***** Raw data *****

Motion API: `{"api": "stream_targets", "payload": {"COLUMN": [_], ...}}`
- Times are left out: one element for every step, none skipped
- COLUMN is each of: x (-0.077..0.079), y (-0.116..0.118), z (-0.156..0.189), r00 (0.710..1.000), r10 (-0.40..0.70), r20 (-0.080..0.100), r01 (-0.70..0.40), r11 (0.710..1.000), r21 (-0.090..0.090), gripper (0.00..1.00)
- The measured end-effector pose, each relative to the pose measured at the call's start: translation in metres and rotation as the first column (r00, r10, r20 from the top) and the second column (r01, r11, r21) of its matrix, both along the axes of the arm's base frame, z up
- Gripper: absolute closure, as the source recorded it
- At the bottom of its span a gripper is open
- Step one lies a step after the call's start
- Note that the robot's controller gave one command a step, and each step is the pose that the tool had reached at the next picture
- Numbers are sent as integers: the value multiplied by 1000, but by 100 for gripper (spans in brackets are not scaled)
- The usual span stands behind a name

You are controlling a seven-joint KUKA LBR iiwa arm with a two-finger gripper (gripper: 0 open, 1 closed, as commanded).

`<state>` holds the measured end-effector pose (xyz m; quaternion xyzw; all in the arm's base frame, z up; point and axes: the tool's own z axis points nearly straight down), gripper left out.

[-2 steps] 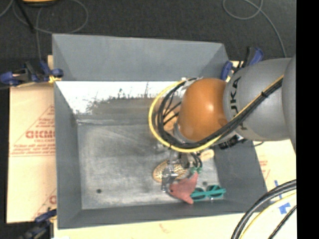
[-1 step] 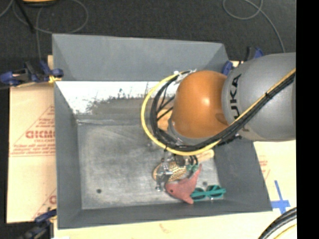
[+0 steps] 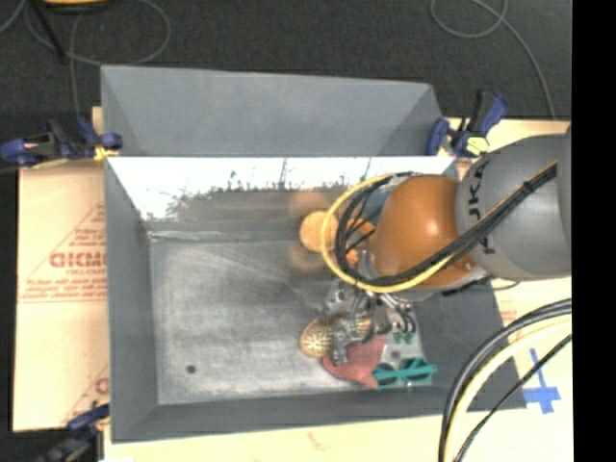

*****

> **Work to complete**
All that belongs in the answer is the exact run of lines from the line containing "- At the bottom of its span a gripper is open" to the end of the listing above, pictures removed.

> **Solved problem**
- At the bottom of its span a gripper is open
- Step one lies a step after the call's start
- Note that the robot's controller gave one command a step, and each step is the pose that the tool had reached at the next picture
- Numbers are sent as integers: the value multiplied by 1000, but by 100 for gripper (spans in brackets are not scaled)
- The usual span stands behind a name

You are controlling a seven-joint KUKA LBR iiwa arm with a two-finger gripper (gripper: 0 open, 1 closed, as commanded).

`<state>` holds the measured end-effector pose (xyz m; quaternion xyzw; all in the arm's base frame, z up; point and axes: the tool's own z axis points nearly straight down), gripper left out.

[-2 steps] 
[-1 step] 
[+0 steps] 

The full output has already been given.